Yes I am… I am no better. (Sorry for some masochistic post lately.)
No wonder I am left alone…because I am too honest. I virtually never lied especially about what I felt. I lied occasionally to my parent saying that I am okay when I didn’t even near okay. I say what ever I think is right even though I myself is no better or might be even worse. Am I ashamed of myself, yes, but that’s just who I am.
I raised up always feeling suicidal. I never thankful about anything (except food…maybe that’s why I am so thin). I complaints about everything my five senses caught. My five senses caught mostly about myself and I grown to be self hating and loathing.
I was someone who always been manipulated because I was too naive to think that people manipulating me.
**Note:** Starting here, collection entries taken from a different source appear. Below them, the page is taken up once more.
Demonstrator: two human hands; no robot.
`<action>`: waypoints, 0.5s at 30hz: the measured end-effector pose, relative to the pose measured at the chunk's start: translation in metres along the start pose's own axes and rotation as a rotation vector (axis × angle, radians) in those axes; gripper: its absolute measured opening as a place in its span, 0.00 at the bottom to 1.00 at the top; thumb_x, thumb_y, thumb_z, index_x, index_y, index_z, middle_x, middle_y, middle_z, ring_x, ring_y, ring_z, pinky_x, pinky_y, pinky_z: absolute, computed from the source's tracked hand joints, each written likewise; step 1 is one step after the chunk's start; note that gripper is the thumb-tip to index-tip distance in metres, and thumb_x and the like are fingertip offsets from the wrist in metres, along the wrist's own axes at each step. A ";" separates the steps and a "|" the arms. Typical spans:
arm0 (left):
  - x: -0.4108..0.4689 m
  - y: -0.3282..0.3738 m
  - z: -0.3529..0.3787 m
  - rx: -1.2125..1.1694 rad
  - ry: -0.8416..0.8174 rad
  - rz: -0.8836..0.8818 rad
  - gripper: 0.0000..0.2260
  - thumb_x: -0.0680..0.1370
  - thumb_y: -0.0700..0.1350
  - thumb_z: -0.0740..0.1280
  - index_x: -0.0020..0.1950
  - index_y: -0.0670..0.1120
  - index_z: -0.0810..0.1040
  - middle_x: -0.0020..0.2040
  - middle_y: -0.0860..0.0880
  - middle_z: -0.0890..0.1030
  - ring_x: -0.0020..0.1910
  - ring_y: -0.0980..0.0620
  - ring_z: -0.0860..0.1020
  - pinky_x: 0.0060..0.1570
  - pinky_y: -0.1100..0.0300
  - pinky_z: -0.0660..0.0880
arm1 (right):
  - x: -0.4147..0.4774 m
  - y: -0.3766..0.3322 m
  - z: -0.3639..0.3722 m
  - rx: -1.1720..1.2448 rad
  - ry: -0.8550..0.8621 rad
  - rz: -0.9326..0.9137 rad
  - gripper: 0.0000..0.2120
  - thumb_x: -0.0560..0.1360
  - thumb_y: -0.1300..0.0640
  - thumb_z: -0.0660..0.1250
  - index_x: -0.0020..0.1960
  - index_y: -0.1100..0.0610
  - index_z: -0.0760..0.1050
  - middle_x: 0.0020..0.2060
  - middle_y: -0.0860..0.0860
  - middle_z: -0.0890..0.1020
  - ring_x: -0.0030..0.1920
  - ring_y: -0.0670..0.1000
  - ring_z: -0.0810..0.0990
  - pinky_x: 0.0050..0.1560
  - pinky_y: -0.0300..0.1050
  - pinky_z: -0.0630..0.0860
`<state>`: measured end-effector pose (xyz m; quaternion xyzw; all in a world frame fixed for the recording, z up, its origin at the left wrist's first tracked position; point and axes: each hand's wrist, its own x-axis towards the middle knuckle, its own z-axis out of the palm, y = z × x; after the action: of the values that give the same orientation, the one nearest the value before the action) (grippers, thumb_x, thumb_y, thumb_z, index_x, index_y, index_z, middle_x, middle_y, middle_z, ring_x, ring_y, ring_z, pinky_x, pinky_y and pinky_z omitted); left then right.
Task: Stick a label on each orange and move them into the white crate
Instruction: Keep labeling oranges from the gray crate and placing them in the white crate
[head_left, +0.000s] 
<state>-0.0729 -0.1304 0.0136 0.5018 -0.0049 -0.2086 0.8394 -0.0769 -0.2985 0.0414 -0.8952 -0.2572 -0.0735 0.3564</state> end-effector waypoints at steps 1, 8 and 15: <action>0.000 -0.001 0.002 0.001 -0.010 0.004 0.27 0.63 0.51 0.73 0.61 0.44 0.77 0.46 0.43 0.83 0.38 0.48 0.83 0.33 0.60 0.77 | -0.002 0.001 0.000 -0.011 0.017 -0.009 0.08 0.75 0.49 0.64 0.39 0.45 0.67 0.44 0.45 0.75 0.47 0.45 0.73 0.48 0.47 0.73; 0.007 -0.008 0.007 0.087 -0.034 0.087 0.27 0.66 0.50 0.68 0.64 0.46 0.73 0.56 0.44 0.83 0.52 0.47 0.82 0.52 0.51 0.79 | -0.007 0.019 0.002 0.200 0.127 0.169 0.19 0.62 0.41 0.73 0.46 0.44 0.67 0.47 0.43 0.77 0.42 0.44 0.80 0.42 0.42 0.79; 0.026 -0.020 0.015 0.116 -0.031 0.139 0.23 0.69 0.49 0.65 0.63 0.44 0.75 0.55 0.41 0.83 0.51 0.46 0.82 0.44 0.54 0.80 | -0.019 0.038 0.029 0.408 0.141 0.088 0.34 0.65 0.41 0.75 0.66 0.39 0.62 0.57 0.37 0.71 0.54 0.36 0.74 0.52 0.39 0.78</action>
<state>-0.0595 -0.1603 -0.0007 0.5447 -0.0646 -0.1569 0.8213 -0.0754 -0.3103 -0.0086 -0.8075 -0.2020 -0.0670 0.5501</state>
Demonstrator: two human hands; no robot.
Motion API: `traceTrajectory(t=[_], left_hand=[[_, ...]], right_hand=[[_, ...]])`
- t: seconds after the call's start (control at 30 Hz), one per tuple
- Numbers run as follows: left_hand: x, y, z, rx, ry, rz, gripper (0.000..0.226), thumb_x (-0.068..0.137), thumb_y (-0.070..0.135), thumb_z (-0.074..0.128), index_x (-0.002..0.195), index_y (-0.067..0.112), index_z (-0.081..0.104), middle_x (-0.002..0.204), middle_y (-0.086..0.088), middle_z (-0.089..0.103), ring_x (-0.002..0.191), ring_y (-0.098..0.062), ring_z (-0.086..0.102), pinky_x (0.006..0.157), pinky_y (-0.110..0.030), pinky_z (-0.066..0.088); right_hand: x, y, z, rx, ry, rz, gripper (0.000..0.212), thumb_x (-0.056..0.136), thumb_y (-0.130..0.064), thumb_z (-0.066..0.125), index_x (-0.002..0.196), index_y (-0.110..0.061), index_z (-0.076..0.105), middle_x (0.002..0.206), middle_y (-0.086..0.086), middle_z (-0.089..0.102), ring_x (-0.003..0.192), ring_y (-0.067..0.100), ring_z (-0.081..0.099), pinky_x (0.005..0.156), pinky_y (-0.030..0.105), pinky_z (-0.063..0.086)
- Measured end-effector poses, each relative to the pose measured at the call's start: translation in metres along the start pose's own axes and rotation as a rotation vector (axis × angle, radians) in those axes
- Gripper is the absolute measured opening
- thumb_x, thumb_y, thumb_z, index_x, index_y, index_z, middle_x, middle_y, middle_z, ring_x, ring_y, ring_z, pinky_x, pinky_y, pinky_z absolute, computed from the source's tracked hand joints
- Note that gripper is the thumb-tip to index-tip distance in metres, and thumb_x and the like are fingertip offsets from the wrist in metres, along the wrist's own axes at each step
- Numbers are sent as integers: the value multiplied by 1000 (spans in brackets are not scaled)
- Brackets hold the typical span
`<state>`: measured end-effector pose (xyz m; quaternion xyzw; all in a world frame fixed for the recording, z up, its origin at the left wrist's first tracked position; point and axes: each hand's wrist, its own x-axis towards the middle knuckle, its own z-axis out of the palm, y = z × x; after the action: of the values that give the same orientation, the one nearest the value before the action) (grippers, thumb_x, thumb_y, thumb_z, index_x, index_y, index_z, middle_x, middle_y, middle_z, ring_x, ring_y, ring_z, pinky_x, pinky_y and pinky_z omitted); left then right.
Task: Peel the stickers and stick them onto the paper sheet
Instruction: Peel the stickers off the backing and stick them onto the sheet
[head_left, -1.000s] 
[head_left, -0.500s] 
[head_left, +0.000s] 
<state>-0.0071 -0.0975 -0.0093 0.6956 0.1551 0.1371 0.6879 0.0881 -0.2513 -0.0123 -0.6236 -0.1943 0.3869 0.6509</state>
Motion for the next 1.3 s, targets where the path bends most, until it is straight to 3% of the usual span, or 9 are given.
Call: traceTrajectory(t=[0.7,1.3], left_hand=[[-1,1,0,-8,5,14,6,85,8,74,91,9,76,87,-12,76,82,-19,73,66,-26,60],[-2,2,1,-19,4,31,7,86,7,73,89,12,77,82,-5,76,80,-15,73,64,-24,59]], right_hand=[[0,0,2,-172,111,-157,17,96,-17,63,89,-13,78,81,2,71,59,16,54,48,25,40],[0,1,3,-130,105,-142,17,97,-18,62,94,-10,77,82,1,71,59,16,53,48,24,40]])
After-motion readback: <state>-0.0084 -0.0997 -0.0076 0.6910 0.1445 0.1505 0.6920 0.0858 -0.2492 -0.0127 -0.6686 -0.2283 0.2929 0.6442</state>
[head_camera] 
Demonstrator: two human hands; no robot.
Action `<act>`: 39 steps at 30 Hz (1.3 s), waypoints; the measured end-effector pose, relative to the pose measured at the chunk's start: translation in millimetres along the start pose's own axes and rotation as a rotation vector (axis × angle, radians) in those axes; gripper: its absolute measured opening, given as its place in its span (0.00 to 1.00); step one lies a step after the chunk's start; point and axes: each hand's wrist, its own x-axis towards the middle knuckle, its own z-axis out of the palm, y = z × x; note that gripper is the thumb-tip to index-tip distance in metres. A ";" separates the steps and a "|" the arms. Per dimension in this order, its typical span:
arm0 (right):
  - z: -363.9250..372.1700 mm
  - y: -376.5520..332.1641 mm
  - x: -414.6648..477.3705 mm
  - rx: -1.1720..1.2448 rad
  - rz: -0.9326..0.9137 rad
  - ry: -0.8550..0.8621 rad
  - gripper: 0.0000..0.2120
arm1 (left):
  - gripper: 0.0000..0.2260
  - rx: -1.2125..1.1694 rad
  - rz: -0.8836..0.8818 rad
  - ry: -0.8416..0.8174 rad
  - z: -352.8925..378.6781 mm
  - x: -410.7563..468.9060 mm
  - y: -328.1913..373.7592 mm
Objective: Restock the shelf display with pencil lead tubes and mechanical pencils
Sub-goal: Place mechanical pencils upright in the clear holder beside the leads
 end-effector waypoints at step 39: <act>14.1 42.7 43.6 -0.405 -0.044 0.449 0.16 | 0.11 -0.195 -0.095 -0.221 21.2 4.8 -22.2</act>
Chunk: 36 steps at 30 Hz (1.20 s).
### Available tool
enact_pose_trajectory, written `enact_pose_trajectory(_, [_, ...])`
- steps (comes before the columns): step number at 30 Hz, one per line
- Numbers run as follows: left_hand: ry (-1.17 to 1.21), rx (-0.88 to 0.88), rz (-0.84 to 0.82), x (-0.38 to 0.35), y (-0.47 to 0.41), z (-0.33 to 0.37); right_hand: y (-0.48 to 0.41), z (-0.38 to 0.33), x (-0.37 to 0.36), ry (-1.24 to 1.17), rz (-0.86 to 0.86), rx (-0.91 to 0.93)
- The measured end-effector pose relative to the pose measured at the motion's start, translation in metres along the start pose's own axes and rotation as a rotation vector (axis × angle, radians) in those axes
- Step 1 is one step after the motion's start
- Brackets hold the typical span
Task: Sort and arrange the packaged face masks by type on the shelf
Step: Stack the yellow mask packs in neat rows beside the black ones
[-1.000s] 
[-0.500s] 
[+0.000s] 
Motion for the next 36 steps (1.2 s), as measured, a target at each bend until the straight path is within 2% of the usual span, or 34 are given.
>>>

Then now I myself become a good hidden manipulator. But I hate myself for it.
If I am to be asked who do I hate or my worst enemy…I can’t think of any other person besides the very person I saw in the mirror everyday. Ironically I really love my own name but not the owner of the name.
I am self inflicting. I am proud of something I don’t have. I ashamed of things that I have. I love things that I hate. I hate things that I love. I force myself to go against myself.
Despite all that,
I still laugh. I laugh all I can when I feel like. I cried a lot inside myself try not to show it to others. Most of the time I failed.
I love to listen to others problem because I really want others to listen to me.
I tried to make jokes although most of the time my jokes are sucks (and not even funny). Most of my jokes are too technical and non-understandable.
When peoples around me happy I feel happy too although those peoples have nothing to do with me at all…and when they’re sad I’m sad too.
I love to imagine good things that I know I will never have.
I fall in love so easy. I change very easily. My hobbies are countless. My dreams are heavenly impossible.
Even when I hate myself so much I can’t even feel deep contempt upon my worst enemy. I lose not because of my enemy but because I am too stupid.
I am not better Yes…neither do anyone I know. In the end, I am just a fool that wandering aimlessly waiting for the time the Lord take him away from this world.